> [To do]: Go through the records below and show every line with the string "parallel".

Stored data entries:
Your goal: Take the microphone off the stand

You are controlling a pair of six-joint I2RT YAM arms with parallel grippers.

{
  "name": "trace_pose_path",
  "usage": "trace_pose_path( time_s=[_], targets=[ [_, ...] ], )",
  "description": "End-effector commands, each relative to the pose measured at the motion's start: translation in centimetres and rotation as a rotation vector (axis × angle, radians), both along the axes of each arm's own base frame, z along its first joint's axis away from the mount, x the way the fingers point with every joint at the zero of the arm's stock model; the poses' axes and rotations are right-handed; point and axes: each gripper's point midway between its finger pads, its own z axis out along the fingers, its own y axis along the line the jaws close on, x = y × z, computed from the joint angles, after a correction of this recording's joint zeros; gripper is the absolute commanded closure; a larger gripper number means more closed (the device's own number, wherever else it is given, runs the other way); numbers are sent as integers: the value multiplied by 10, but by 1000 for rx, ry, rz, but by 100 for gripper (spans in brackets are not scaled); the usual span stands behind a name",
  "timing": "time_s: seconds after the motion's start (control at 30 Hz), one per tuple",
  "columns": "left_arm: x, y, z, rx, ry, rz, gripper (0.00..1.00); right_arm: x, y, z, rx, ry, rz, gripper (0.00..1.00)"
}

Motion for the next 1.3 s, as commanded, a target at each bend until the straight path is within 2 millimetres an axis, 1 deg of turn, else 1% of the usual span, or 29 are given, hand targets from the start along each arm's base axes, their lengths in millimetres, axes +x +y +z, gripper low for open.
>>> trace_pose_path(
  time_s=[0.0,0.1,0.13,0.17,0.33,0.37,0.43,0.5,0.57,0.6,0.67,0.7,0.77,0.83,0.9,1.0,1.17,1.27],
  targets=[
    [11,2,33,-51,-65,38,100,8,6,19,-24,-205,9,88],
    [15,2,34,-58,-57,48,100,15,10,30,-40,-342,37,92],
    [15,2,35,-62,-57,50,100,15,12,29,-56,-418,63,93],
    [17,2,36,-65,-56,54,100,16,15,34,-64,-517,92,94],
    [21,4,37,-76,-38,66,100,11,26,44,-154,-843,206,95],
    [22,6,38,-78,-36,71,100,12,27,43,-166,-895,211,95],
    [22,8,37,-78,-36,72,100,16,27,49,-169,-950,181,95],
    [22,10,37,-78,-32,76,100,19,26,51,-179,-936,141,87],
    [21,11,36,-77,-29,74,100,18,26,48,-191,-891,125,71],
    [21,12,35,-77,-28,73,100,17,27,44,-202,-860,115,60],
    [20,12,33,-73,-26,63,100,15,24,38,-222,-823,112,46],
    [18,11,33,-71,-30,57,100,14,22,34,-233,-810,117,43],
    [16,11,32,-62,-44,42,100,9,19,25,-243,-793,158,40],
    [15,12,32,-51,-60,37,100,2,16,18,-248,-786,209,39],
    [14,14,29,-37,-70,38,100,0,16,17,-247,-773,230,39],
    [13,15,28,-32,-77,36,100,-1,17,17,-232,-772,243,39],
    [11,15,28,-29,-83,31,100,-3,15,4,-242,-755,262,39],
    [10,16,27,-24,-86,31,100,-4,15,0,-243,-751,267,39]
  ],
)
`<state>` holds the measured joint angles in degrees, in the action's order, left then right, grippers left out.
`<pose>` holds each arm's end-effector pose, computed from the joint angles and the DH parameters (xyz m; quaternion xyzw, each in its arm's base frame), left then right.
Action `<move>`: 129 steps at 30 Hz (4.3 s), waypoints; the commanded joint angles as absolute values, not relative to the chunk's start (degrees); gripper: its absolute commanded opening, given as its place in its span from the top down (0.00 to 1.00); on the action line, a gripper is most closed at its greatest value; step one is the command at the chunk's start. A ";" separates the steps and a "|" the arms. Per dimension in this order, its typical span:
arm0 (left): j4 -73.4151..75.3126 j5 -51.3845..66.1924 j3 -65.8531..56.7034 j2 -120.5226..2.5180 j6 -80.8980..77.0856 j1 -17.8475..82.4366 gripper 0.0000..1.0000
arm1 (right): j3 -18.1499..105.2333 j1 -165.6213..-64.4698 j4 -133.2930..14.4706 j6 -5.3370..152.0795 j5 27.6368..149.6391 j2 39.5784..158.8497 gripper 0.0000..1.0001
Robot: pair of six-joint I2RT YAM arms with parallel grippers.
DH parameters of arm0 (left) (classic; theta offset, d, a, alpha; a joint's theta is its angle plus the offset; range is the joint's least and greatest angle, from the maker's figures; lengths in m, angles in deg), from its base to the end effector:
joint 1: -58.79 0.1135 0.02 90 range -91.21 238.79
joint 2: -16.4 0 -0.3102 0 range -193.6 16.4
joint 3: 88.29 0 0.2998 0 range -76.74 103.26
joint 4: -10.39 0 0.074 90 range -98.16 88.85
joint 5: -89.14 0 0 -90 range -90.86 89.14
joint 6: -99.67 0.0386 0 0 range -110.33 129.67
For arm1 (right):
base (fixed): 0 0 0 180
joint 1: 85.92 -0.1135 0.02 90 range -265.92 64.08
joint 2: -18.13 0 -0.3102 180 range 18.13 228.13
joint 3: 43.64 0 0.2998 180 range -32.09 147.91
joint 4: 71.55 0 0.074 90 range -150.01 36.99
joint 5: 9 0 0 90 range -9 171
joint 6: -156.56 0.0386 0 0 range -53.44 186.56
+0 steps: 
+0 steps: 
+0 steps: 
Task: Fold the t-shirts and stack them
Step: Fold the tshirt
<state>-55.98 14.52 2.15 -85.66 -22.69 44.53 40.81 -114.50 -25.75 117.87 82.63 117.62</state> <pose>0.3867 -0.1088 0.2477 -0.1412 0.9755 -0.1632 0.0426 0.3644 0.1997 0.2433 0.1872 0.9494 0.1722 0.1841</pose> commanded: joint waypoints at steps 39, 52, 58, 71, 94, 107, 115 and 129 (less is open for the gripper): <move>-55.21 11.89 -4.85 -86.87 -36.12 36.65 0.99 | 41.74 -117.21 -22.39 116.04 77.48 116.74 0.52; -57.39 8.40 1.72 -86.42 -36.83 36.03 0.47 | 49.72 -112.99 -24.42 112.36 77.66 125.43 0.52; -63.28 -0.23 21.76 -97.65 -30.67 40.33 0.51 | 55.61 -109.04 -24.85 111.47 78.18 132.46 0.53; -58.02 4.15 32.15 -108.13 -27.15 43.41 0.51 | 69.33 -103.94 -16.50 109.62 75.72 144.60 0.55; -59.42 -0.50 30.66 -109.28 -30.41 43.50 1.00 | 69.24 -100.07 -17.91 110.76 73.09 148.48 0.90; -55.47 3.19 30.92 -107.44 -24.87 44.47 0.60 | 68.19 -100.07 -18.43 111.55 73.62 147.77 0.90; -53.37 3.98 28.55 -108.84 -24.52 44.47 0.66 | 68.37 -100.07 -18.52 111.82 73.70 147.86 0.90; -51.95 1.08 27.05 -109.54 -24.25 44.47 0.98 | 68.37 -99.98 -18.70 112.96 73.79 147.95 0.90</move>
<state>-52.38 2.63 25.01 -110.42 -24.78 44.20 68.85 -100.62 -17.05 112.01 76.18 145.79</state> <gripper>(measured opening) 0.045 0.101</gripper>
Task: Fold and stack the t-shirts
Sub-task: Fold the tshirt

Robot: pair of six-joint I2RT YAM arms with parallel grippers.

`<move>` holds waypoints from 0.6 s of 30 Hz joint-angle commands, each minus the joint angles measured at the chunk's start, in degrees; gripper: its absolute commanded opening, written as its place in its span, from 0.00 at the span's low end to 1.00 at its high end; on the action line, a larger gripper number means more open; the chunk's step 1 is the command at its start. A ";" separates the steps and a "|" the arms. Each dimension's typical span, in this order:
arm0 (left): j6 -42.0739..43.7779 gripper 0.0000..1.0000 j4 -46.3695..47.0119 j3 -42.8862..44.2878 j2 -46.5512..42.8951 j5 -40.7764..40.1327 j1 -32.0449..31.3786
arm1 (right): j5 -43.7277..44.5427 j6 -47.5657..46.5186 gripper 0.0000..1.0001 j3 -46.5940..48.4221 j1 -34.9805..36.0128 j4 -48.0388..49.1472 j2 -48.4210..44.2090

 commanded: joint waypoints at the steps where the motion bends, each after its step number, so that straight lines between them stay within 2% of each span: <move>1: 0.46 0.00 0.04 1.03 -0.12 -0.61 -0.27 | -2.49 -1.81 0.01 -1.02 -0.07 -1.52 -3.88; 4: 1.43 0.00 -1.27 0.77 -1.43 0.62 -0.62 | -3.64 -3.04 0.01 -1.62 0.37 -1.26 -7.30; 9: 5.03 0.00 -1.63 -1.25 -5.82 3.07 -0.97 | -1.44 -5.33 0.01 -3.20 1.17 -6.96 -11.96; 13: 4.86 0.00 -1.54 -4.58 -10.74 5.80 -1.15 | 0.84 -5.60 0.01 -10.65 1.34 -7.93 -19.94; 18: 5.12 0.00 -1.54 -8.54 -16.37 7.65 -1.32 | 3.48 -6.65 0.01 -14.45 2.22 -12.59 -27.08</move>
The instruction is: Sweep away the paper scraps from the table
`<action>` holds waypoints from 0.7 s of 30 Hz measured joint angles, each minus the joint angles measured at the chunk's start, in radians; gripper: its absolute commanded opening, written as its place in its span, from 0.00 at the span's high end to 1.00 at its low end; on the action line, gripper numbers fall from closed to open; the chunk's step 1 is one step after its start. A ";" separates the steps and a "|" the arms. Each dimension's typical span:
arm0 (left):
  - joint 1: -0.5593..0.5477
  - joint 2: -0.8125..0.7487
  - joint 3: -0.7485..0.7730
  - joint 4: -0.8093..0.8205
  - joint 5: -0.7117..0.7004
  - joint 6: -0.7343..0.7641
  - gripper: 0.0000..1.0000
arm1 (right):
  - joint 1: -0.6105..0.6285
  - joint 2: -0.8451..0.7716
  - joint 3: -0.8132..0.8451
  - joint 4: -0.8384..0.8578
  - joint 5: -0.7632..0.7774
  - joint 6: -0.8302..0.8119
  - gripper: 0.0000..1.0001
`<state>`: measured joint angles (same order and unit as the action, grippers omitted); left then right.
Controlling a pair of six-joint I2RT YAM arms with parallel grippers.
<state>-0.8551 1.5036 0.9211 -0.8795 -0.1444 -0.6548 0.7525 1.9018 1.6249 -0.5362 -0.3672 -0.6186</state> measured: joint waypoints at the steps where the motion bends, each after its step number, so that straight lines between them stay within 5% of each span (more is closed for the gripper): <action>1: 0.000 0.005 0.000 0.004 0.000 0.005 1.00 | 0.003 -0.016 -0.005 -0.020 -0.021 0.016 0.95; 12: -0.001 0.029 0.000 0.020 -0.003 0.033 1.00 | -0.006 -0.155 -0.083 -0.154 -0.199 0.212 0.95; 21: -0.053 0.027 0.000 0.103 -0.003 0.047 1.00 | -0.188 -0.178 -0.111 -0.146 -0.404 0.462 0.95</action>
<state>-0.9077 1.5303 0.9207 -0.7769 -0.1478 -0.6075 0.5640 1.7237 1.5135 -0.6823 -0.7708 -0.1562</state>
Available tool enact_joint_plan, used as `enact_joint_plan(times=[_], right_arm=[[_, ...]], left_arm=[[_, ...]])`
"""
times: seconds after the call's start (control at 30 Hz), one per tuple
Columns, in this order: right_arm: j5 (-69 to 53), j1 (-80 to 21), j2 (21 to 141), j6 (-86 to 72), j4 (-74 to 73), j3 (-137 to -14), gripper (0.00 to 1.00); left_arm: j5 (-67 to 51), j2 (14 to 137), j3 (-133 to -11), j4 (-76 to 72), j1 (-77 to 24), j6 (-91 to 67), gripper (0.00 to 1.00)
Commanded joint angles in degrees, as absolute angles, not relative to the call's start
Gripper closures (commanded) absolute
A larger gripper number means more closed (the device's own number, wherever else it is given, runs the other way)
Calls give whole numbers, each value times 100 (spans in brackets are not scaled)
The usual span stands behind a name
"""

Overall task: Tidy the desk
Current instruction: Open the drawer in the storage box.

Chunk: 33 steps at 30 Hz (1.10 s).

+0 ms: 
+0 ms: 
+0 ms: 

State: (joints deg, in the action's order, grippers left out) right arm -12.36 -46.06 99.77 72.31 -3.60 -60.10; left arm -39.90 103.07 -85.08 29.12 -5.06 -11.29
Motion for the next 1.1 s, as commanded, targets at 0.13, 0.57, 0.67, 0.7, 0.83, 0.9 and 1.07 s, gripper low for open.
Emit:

> [The answer]:
You are controlling a pair of six-joint I2RT YAM arms with parallel grippers.
Robot: pair of six-joint I2RT YAM arms with parallel grippers.
Robot: pair of six-joint I2RT YAM arms with parallel grippers.
Controlling a pair of six-joint I2RT YAM arms with parallel grippers.

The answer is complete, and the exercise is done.